Kleiman, however, appears not to see how press coverage that falsely claims that meth addiction is everywhere and untreatable (or that it requires longer terms of treatment) pushes harmful foster care admissions by wrongly implying that the addicted parents will never get well.

He also doesn't note that the spate of media coverage of meth and foster care didn't mention that foster care agencies were (coincidentally?) fighting a federal budget shift that would allow funds once specific to foster care to be used for parental drug treatment instead.

Shouldn't that agenda have been mentioned when citing foster care agencies' claims that "meth mothers" are monsters who don't respond to treatment? We debunkers were the only ones to point this out.

We were also the only ones to note that a widely cited survey [pdf] claiming massive meth problems was part of a lobbying effort against a federal budget cut that would have reduced funding for anti-drug task forces. Both conservatives and liberals had united to oppose the funding of these task forces-- which had lead to such injustices as the incarceration of 15% of the black population in Tulia, Texas for drug dealing. Perhaps fear of meth might stop the cut? Again, this back story was only covered by media critics, as far as I can tell.

Kleiman decries the Congressional "rain dance" of imposing lengthier sentences to show that it's doing something, even as it knows it won't actually help-- but doesn't seem to recognize how press coverage of "drug epidemics" sustains that not just useless, but harmful routine.
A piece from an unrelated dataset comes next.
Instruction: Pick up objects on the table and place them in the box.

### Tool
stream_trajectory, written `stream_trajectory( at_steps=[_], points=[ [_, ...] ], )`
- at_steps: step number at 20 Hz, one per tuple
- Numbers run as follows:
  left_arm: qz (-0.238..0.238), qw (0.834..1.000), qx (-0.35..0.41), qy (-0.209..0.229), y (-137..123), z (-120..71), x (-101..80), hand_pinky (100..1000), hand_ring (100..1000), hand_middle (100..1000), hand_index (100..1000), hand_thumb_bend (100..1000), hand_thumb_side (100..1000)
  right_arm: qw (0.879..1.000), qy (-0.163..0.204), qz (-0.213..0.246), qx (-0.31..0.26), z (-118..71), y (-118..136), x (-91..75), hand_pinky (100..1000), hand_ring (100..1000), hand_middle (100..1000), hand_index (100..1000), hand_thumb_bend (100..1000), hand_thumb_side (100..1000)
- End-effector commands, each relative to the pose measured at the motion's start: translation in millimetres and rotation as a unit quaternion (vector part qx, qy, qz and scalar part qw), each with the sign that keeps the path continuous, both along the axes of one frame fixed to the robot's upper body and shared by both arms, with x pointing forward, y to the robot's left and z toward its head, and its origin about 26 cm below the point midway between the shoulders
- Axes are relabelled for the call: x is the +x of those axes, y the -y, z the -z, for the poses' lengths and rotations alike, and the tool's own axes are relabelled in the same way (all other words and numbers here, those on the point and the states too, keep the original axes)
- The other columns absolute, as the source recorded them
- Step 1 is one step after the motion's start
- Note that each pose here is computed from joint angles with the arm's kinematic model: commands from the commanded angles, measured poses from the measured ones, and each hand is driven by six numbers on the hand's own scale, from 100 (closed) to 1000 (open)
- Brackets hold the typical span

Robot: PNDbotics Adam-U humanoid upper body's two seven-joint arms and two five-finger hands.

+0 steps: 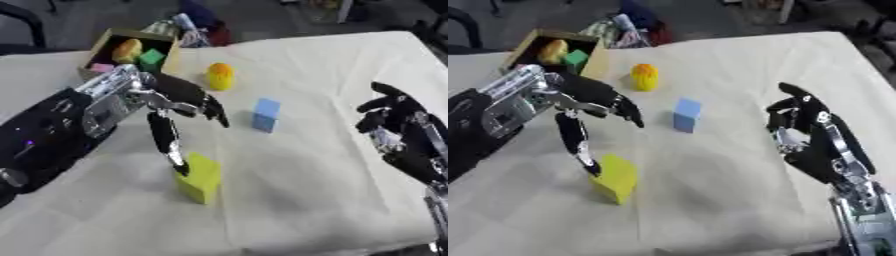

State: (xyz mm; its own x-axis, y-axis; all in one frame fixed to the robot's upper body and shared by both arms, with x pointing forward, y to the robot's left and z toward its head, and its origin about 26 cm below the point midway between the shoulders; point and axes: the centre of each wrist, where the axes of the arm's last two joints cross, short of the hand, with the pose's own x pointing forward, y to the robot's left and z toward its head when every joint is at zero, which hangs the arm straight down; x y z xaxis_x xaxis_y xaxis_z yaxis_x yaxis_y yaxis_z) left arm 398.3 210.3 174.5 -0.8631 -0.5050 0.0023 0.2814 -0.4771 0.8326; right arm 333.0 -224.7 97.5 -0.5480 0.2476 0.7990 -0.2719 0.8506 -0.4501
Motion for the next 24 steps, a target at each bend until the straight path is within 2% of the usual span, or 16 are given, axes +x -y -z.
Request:
stream_trajectory(
  at_steps=[1, 9, 11, 13, 14, 15, 16, 18, 22, 24],
  points=[
    [0.084, 0.992, 0.088, -0.016, -5, -7.8, -2.1, 848, 813, 851, 941, 721, 509, 1.0, 0.013, 0.005, -0.01, -7.7, 6, 1.7, 562, 562, 635, 923, 100, 452],
    [0.087, 0.991, 0.097, -0.029, -7, 7.5, -10.8, 840, 800, 844, 939, 703, 502, 1.0, 0.012, 0.004, -0.01, -7.5, 6, 1.5, 562, 562, 635, 923, 100, 451],
    [0.085, 0.991, 0.1, -0.03, -8, 11.4, -12.2, 832, 787, 832, 927, 682, 469, 1.0, 0.012, 0.005, -0.01, -7.4, 6, 1.5, 562, 562, 635, 923, 100, 450],
    [0.078, 0.992, 0.099, -0.026, -9, 11.6, -12.6, 789, 732, 768, 873, 604, 358, 1.0, 0.012, 0.005, -0.009, -7.6, 6, 1.6, 563, 562, 635, 923, 100, 449],
    [0.074, 0.993, 0.095, -0.02, -10, 8.0, -12.5, 736, 671, 705, 823, 548, 263, 1.0, 0.012, 0.006, -0.008, -7.7, 6, 1.6, 563, 563, 635, 923, 100, 449],
    [0.068, 0.994, 0.09, -0.011, -10, 2.5, -12.4, 699, 626, 655, 787, 515, 207, 1.0, 0.012, 0.006, -0.008, -7.6, 6, 1.6, 563, 563, 635, 923, 100, 450],
    [0.059, 0.995, 0.082, -0.004, -11, -2.4, -12.3, 624, 552, 570, 718, 435, 115, 1.0, 0.012, 0.006, -0.008, -7.7, 6, 1.6, 563, 563, 636, 923, 100, 450],
    [0.04, 0.998, 0.056, 0.009, -15, -11.9, -12.4, 550, 475, 483, 638, 377, 100, 1.0, 0.013, 0.006, -0.007, -7.8, 5, 1.6, 563, 563, 636, 923, 100, 449],
    [-0.003, 0.998, -0.035, 0.056, -31, -49.5, -17.3, 534, 452, 455, 617, 342, 100, 1.0, 0.011, 0.009, -0.006, -7.2, 6, 1.6, 563, 563, 636, 923, 100, 450],
    [-0.047, 0.992, -0.08, 0.081, -47, -73.0, -16.4, 533, 446, 450, 617, 327, 100, 1.0, 0.01, 0.008, -0.006, -6.6, 6, 1.4, 563, 563, 636, 923, 100, 450]
  ],
)
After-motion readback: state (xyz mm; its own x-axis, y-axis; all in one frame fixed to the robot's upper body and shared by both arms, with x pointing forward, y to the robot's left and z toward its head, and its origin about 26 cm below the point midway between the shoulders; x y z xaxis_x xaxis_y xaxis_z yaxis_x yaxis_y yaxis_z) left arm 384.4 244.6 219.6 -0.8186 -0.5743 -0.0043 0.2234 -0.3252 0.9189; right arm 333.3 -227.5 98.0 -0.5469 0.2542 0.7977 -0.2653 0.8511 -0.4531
Kleiman is a subtle and original thinker on drug policy, but I believe he's wrong to attack those who try to debunk hysterical drugs coverage.

What's needed is more creative thinking-- like his support for using mandatory testing rather than mandatory treatment as a way to increase recovery and better utilize both treatment and law enforcement resources. He admits that "organizational" obstacles have prevented this approach from being more widely adopted.

I would argue that a large reason those obstacles continue to exist is that the current media narrative on drug problems precludes rational debate. Over and over, it tells the same story of the latest evil drug taking down the latest batch of victims.

This version has no room for inconvenient facts-- it can't say that most users don't become addicts or that hardcore addiction isn't primarily a problem of the middle classes or that addiction is generally driven by histories of trauma, genetic factors, poverty and/or mental illness, not by particular drugs. It can't get its head around the idea that people can and are regularly and safely prescribed methamphetamine and opioids. It can't distinguish between harms related to drugs and harms related to drug policy-- nor can it admit the arbitrary nature of our drug laws and how they originated in prejudice, not data.

The current narrative demands a nice, neat story of sin and redemption-- where the problem can be solved by simply removing the temptation and kicking the sinner back into shape.

Debunkers are doing a valuable service, I believe, by offering an alternative view, one that questions conventional wisdom and tries to be empirically grounded. The only way we're going to get better drug policy and the best possible data to drive it is if we begin to cut down the myths that sustain this one.